* [TASK INSTRUCTIONS]
Your answer must match, word for word, the lines from the one holding "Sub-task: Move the" through the final line below, with pictures excluded.

* [DATASET SECTION]
══════

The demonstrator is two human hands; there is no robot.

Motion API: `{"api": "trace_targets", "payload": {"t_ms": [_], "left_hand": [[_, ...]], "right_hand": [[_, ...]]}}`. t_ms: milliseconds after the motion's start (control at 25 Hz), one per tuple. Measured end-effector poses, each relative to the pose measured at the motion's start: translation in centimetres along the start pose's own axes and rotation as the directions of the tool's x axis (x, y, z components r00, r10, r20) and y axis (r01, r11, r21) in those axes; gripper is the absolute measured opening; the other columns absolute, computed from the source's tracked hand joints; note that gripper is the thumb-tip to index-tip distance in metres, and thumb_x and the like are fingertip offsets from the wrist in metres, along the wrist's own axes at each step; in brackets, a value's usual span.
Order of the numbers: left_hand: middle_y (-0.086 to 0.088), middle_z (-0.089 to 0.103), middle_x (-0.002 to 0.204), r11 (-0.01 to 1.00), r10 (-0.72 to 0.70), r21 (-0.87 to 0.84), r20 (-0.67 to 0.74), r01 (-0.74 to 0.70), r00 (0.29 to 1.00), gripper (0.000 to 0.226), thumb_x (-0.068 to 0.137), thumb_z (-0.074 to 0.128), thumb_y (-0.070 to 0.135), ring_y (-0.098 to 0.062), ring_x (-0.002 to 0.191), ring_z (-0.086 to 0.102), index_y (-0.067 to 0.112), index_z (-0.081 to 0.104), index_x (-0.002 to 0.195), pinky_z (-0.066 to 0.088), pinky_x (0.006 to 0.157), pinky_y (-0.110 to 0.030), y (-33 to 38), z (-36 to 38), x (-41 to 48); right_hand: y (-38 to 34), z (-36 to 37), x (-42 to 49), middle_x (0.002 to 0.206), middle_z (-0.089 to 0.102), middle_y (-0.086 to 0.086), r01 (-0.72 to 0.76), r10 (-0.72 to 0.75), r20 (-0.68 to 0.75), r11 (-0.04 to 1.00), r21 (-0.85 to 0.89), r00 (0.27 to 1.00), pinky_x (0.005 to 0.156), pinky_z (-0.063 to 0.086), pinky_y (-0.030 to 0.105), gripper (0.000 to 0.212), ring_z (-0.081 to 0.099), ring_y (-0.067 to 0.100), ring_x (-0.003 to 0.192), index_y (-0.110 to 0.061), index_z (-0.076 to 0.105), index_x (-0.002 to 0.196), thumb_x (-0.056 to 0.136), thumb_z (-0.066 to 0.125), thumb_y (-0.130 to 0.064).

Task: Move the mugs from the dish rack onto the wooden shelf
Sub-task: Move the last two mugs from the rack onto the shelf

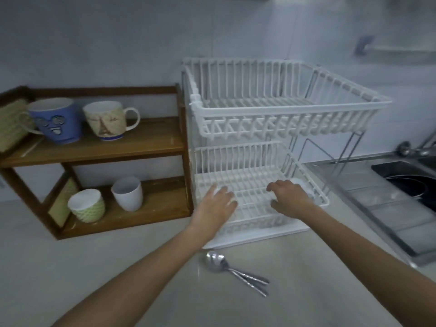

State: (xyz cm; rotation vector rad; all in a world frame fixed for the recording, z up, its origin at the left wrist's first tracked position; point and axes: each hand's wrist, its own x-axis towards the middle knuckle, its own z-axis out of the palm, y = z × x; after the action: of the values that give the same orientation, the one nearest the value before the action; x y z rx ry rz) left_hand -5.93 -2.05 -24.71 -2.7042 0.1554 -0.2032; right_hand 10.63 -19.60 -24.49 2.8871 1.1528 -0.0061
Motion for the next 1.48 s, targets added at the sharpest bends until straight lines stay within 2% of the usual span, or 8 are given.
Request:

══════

* [ANSWER SPACE]
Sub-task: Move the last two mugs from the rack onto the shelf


State: (xyz cm; rotation vector rad; all in a world frame fixed for the recording, z up, its origin at the left wrist's first tracked position; point and axes: each hand's wrist, its own x-axis towards the middle knuckle, its own z-axis out of the palm, y = z × x; after the action: of the values that give the same orientation, the one nearest the value before the action; x y z rx ry rz) left_hand -5.93 -2.05 -24.71 -2.7042 0.1554 -0.2032; right_hand 10.63 -19.60 -24.49 2.8871 1.1528 -0.0061
Motion for the next 1.48 s, targets added at the sharpest bends until straight lines stay within 2% of the usual span, or 8 are given.
Request:

This exercise has been answered in full.